Sunday, September 6, 2009

Gelato italiano in Inghilterra (Italian ice cream in England)

If Fortnum & Mason is a great ice cream experience (see previous post), Oddono's is simply great ice cream. Making the finest gelato in London, it is normal to hear Italian being spoken here by the staff and customers, which is sure sign you are in the right place! The finest ingredients and care are used in their gelato and, like those found in Italy, nearly every flavor is uniform without mix-ins.

Their Valrhona Chocolate is the darkest, most explosive chocolate I've had in frozen dessert outside of Italy. (It actually was better than many of the chocolate gelati I had in Italy! ) you just don't get this chocolate flavor in American ice cream where they use more fat and less of the actual ingredients that give the flavors their names. Their Nocciola Piemonte (Hazelnut from Piedmont) was also incredible--easily the best hazelnut ANYTHING I've had in my life. I was also impressed by their Mandarin Sorbet. One of my friends I brought along remarked that Oddono's was truly the best ice cream she had ever had in her life. No small statement!

Oddono's Gelati Italiani is located in South Kensington, south of the Royal Albert Hall, the Natural History Museum and the V&A. You can also find their gelato being sold in Selfridges and Whiteleys.

Friday, September 4, 2009

London Licks

To get to the Parlour Restaurant at Fortnum & Mason, you must first make it through the ever-tempting ground floor. Big enough to contain a football field this floor only sells tea (Bleh!) and chocolate (Huzzah!). To observe the displays under glass, the carpeted floors and the quiet reverence of the customers, one would think they were selling jewelry. There's nothing wrong with a little appetizer dessert before the main course--I can tell you that each of the chocolates I tried were delicate, demanding an instant reaction to chew, salivate and swallow slowly--but don't lose your focus or spend all your money on the fancy chocolate. March on!
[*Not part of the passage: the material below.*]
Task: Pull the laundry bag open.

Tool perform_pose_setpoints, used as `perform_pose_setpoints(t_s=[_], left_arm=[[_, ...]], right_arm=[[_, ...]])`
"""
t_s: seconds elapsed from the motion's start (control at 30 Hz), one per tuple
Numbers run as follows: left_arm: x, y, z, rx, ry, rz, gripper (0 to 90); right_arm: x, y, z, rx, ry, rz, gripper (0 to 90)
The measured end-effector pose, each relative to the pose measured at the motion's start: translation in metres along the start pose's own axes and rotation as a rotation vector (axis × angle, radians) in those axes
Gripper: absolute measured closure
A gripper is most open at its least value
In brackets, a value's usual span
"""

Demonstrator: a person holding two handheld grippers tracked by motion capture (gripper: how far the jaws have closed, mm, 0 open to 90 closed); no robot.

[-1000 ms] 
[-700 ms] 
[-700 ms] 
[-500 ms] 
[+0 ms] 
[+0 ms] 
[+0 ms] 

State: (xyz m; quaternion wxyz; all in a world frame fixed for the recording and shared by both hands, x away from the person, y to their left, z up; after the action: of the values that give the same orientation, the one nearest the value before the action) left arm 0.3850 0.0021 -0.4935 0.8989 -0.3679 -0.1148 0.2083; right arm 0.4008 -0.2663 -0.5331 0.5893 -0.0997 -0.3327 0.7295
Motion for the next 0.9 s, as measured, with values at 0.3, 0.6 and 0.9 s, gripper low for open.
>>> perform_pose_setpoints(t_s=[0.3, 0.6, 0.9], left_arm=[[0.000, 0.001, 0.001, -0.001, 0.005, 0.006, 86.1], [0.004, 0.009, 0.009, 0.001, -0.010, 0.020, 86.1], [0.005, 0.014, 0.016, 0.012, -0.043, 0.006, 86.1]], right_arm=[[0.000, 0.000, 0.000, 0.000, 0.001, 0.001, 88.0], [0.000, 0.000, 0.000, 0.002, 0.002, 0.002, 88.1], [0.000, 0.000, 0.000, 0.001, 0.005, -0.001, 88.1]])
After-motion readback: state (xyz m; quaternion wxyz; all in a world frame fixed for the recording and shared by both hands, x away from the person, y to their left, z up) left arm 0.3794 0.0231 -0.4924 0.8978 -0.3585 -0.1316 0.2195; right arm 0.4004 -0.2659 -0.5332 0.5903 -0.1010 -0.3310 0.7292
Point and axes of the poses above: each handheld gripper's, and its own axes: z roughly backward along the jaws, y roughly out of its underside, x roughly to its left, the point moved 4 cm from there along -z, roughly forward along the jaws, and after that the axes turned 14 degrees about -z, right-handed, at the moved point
Somehow I made it up the stairs with my appetite intact and enough money to afford the decadent desserts that awaited me in the Parlour Restaurant. (It is expensive. Actually, expensive may not be a bold enough term, but it is an experience worth treating yourself to.) Fortnum & Mason had made it onto every "Best of London Ice Cream" list I found online, so I knew I was really in for a high-quality experience. They did not disappoint, dishing up in a fancy goblet with the utmost class. And despite the expense, I went there a total of three times.

The first time, I tried three scoops (Strawberry with 12-year-old Balsamic, Chocolate Macadamia Biscuit and Toffee) with warm, melted Amedei Chocolate on the side. All were very tasty, if not accurately named: I didn't taste any Balsamic or Macadamia Biscuit. The chocolate sauce confirmed Amedei as being the best chocolate money can buy. The Toffee ice cream may have been my favorite of all of their ice cream flavors.
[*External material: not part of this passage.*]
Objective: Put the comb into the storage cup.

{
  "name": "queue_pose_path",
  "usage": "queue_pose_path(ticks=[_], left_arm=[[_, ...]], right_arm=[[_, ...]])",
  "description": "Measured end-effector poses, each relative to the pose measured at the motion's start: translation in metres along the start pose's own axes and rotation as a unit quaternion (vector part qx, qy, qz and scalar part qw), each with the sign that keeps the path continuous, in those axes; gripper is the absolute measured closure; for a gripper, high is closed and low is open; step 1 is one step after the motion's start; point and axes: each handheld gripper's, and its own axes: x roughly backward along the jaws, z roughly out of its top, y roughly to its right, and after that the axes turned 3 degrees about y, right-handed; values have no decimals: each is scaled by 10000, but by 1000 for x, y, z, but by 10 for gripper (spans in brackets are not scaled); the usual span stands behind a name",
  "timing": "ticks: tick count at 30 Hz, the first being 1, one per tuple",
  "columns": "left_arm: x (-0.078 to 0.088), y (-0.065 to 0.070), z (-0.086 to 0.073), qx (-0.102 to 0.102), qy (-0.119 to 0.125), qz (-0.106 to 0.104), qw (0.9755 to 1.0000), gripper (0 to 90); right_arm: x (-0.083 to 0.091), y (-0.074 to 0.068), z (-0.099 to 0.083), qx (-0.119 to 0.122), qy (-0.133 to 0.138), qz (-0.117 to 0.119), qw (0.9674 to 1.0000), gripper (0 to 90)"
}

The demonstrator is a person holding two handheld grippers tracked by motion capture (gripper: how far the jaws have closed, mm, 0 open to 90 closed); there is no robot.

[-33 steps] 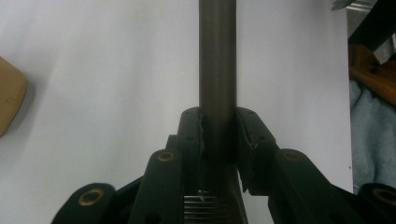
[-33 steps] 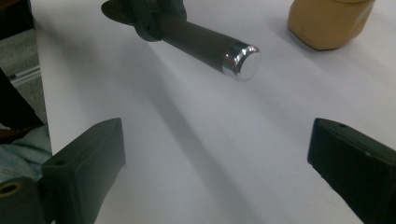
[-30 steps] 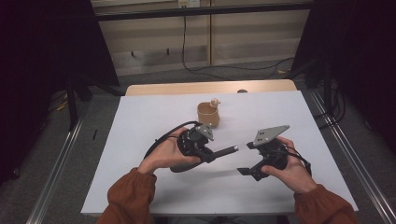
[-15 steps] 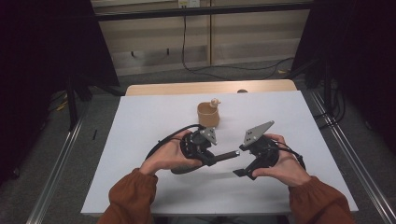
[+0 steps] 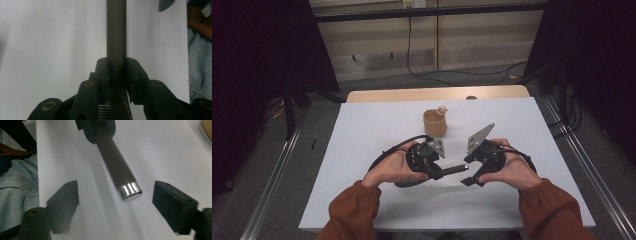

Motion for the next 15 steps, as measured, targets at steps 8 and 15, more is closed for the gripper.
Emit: queue_pose_path(ticks=[8, 15], left_arm=[[-3, 1, 1, -134, -205, -149, 9996, 730], [-5, 0, 0, -112, -202, -140, 9996, 730]], right_arm=[[-8, -1, 14, 400, -474, 101, 9980, 372], [-16, -4, 19, 580, -712, 181, 9956, 483]])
On my second visit, I tried the Beekeeper Sundae (pictured, center): Stem Ginger & Honey, Vanilla Bean and Praline ice creams topped with Fortnum's honey and honeycomb chunks. Ginger is not in my top 10 ice cream flavors, but this was the finest one I've had: not too much spice, but not a diluted flavor.

The third visit--I won't say last, because I will return again--I tried the Rosa Plaustri sundae: R&P (chocolate ice cream with strawberry, marshmallow and biscuit), Frosted Strawberry & Shortbread and Amedei Chocolate ice cream topped with marshmallows and biscuits. Served with warm Amedei chocolate.

Do they sound like the best sundaes imaginable? Try 'em for yourself: Fortnum & Mason is located in Central London's Picadilly Circus, across from the Royal Academy.

Tuesday, September 1, 2009

The first openly cream?

"A wedding-themed Ben & Jerry’s truck will hand out free Hubby Hubby across Vermont today."